Darüber hinaus ist angedacht, den Besonderheiten digitaler Plattformen und Netzwerke durch die Einführung von Spezialtatbeständen Rechnung zu tragen (soweit dies nicht schon durch die letzte Gesetzesnovelle geschehen ist). Dabei wird insbesondere diskutiert, ob es Plattformanbietern in konzentrierten Märkten verboten werden soll, mithilfe strategischer Behinderung von Wettbewerbern ein Umkippen des Marktes in ein Monopol (sog. „Tipping“) zu begünstigen, also noch bevor eine beherrschende Stellung eines Unternehmens entstanden ist. Dadurch sollen vor allem solche Verhaltensweisen erfasst werden, die für Nutzer die parallele Verwendung verschiedener Anbieter und Dienste (sog. „Multihoming“) oder den Plattformwechsel (sog. „Switching“) künstlich erschweren. Sind die Märkte nämlich erst einmal „gekippt“, können Maßnahmen zur Wiederherstellung wirksamen Wettbewerbs schwierig sein. Gerade Plattformmärkte, bei denen die Anbieter der Plattform auch in Wettbewerb zu den die Plattform nutzenden Drittunternehmen stehen, sind kürzlich in den Fokus der Wettbewerbsbehörden geraten (siehe z. B. die Untersuchung der Europäischen Kommission gegen Amazon).

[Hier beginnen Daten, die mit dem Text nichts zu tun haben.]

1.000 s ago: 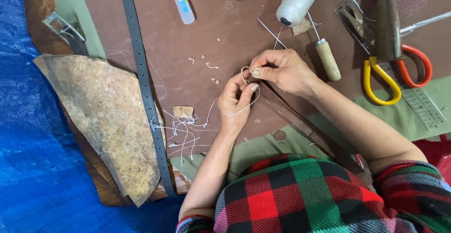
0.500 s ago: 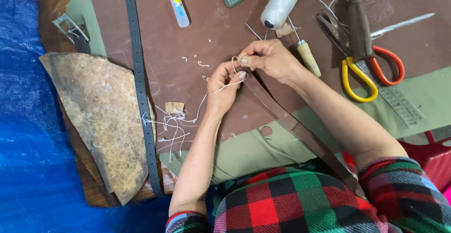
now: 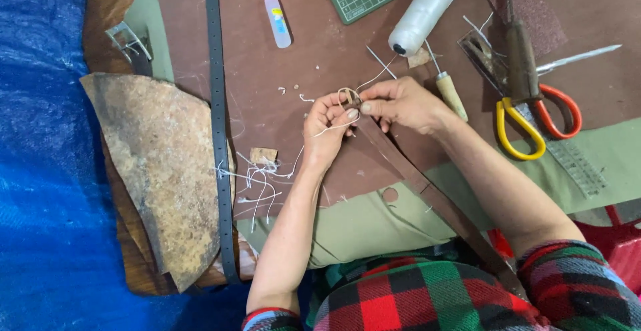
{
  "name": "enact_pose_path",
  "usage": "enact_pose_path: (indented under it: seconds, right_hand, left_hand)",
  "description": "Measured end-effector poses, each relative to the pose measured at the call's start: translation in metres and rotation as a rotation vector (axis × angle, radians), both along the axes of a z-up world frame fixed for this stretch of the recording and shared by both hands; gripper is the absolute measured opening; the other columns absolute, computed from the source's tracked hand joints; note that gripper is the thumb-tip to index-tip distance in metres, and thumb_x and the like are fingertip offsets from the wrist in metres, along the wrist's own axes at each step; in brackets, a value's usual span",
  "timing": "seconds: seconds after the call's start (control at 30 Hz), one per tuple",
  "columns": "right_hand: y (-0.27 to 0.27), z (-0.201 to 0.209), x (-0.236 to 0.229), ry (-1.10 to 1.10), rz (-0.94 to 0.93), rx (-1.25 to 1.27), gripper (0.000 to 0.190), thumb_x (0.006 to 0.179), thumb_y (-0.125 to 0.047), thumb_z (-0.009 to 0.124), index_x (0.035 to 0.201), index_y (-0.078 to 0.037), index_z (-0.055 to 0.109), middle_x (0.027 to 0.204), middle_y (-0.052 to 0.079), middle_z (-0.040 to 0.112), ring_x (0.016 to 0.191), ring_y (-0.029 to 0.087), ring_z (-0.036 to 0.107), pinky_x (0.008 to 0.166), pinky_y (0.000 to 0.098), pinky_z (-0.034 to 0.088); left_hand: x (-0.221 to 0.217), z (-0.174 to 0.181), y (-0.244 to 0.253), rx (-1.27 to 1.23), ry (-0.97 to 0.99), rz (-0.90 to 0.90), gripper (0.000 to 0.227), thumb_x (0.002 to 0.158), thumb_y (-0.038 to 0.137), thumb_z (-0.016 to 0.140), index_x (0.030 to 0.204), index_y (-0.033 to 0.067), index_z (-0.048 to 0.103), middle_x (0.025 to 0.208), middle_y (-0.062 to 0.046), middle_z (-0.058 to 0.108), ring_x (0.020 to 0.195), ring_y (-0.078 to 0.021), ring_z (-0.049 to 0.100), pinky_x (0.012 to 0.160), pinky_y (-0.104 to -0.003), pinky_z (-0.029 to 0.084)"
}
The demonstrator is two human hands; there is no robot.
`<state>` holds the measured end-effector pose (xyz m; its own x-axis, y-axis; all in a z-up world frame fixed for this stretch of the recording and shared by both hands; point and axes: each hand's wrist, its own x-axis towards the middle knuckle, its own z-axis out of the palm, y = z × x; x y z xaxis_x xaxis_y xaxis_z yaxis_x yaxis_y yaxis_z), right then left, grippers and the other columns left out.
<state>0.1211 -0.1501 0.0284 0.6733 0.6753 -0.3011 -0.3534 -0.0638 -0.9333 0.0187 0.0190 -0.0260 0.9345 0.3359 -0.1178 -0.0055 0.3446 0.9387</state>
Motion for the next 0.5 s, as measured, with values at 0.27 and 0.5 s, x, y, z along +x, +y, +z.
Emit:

Ein weiterer wesentlicher Aspekt ist in diesem Zusammenhang der Zugang zu wettbewerbsrelevanten Daten. Hierbei wird eine Klarstellung in § 20 Abs. 1 GWB in Betracht gezogen (das Verbot sog. „relativer Marktmacht“), da sich eine Abhängigkeit von Daten auch daraus ergeben kann, dass ein Unternehmen für eine substanzielle eigene Wertschöpfung auf den Zugriff zu automatisiert erzeugten Daten angewiesen ist, die jedoch exklusiv von einem anderen Unternehmen kontrolliert werden. Dies dürfte insbesondere im Kontext des Internet of Things (IoT) an Bedeutung gewinnen, da die Kommunikation zwischen verschiedenen vernetzten Geräten den Zugriff auf bestimmte Daten zwingend voraussetzt. Da jedoch grundsätzlich das Erlangen einer marktbeherrschenden Stellung mit wettbewerblichen Mitteln kartellrechtlich zulässig ist, werden auch andere Möglichkeiten, wie z. B. die Regulierung bestimmter Geschäftsmodelle, in Erwägung gezogen. So hat die Europäische Kommission für den Bereich der digitalen Plattformen und Suchmaschinen im Verhältnis zu ihren gewerblichen Nutzern bereits den Vorschlag einer Verordnung vorgelegt. Dadurch soll für eine höhere Transparenz, insbesondere bei Gestaltung und Änderung von Geschäftsbedingungen, und eine wirksame Streitbeilegung durch Einführung von Beschwerdemechanismen gesorgt werden.
Was sind die Folgen?
Vor diesem Hintergrund ist zu erwarten, dass das kartellrechtliche Missbrauchsrecht hinsichtlich digitaler Märkte eine erhebliche Fortentwicklung erfahren wird. Unternehmen, die auf diesen Märkten tätig sind, sollten daher bei ihrer strategischen Positionierung im Markt nicht außer Acht lassen, dass sich in vielen Konstellationen kartellrechtliche Fallstricke ergeben können. Dabei gilt es für jedes Unternehmen kritisch zu hinterfragen, ob sich die Geschäftsprozesse und vertraglichen Grundlagen mit den aktuellen und den zu erwartenden Regelungen der Missbrauchsaufsicht in Einklang bringen lassen, oder ob spezifische Vorkehrungen getroffenen werden müssen, wie etwa die Anpassung bestehender Verträge. Je nach Perspektive und Stellung eines Vertragspartners sollten damit Risiken und Chancen genauestens geprüft werden.